Problem to solve ::
Go through the entries below and copy every line that holds the word "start".

[Stored data]

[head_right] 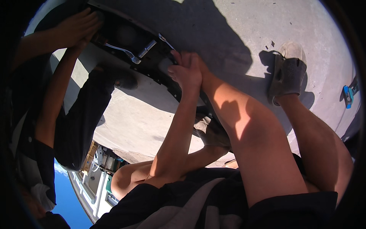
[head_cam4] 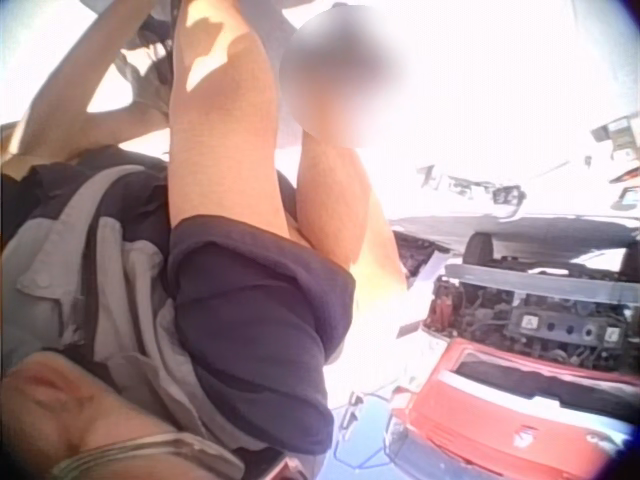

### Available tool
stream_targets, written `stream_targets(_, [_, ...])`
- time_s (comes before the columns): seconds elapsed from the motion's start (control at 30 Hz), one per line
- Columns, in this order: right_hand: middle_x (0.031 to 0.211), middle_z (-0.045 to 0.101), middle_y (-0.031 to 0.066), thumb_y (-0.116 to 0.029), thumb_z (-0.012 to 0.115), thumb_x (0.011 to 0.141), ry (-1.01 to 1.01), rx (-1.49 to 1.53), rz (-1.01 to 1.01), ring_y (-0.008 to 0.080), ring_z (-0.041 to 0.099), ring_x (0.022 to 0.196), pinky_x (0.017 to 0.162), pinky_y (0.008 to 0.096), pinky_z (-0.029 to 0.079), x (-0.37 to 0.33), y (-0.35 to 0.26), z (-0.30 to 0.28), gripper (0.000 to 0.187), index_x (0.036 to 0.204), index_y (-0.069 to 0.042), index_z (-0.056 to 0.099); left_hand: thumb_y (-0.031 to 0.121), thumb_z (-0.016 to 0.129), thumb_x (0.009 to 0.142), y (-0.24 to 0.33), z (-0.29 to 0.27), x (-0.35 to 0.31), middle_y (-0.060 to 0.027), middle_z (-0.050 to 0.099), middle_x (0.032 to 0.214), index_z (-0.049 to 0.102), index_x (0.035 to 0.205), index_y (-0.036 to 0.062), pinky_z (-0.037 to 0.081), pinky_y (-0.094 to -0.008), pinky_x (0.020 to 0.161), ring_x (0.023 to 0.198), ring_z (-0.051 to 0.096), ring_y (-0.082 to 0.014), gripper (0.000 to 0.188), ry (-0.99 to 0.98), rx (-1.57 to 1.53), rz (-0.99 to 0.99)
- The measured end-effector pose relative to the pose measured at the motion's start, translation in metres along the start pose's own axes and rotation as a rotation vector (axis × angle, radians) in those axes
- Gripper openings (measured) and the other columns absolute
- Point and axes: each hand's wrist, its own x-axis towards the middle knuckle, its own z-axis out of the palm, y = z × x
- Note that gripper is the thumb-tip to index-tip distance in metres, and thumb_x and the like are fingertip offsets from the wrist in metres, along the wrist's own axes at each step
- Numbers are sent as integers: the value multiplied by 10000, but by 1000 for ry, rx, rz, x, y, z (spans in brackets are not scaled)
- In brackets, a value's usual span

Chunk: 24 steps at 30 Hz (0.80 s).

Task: The person uses a socket wrench, a screwdriver, and an open-end wrench to remove bolts and nuts from a car bumper component while sitting on the ground.

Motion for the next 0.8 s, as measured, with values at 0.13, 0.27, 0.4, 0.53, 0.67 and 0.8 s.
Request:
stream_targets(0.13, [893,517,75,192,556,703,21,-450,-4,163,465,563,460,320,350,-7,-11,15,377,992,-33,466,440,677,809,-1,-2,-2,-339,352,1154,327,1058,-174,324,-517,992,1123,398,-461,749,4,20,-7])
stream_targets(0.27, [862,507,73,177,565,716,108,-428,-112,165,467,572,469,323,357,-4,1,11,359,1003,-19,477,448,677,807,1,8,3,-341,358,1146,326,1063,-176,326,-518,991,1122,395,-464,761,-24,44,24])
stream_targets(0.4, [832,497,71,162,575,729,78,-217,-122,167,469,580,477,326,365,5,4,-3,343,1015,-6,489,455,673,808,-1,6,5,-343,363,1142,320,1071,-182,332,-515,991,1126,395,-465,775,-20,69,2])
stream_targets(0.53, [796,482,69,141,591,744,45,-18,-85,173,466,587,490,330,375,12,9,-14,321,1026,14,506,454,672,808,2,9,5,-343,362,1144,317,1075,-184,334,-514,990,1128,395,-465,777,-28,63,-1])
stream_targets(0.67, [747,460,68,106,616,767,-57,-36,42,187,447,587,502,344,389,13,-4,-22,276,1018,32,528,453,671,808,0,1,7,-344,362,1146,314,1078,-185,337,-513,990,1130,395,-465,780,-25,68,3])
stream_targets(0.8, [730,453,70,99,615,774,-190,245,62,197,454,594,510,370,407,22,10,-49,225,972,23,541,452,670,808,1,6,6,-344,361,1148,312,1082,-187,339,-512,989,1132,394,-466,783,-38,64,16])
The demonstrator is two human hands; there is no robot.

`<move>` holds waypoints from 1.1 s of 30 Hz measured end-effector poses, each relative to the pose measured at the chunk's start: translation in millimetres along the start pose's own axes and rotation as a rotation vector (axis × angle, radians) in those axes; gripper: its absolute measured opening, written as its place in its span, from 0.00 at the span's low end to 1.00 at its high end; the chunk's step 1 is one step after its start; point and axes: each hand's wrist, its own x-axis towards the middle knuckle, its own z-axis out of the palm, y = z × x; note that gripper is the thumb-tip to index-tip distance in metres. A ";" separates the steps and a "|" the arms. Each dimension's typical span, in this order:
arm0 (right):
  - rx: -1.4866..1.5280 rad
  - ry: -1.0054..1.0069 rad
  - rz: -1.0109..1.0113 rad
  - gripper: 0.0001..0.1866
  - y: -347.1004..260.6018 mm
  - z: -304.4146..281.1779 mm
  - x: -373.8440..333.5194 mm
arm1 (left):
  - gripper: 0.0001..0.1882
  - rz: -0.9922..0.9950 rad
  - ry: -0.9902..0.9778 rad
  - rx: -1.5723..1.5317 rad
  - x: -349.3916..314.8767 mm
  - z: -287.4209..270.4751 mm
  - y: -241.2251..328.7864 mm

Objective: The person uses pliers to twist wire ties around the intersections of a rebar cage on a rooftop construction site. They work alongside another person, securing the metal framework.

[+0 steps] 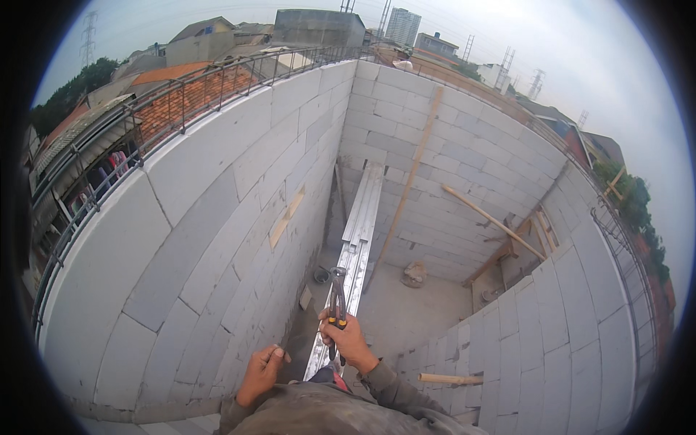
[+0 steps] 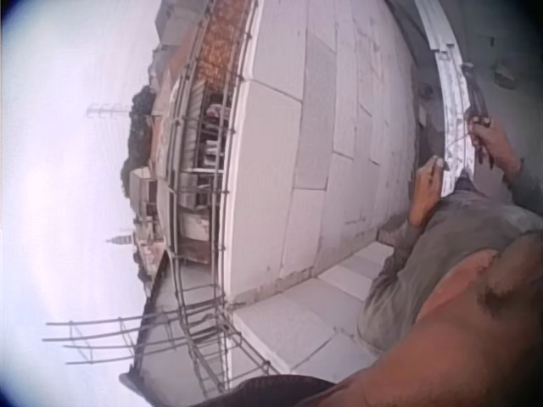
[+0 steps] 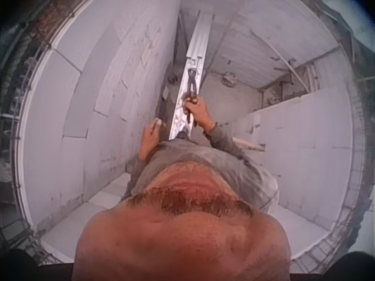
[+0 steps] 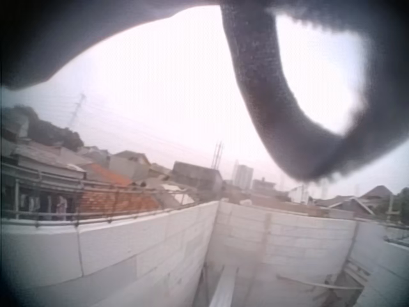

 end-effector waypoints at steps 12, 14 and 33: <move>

Output for this task ::
- time_s (comes before the columns): seconds elapsed from the motion's start (control at 30 Hz), one per line
- The measured end-effector pose relative to the pose measured at the motion's start, translation in metres along the start pose's own axes and rotation as a rotation vector (axis × angle, radians) in those axes
`<move>` holds waypoints from 1.1 s of 30 Hz measured end-effector poses, each relative to the pose measured at the chunk's start: translation in millimetres along the start pose's own axes and rotation as a rotation vector (axis × angle, radians) in those axes; gripper: its absolute measured opening, written as its place in its span, from 0.00 at the span's low end to 1.00 at its high end; the chunk's step 1 is one step after its start; point and axes: each hand's wrist, its own x-axis towards the middle knuckle, its own z-axis out of the palm, y = z × x; note that gripper is the thumb-tip to index-tip distance in metres. A ";" separates the steps and a "|" the arms. Each dimension's typical span, in this order:

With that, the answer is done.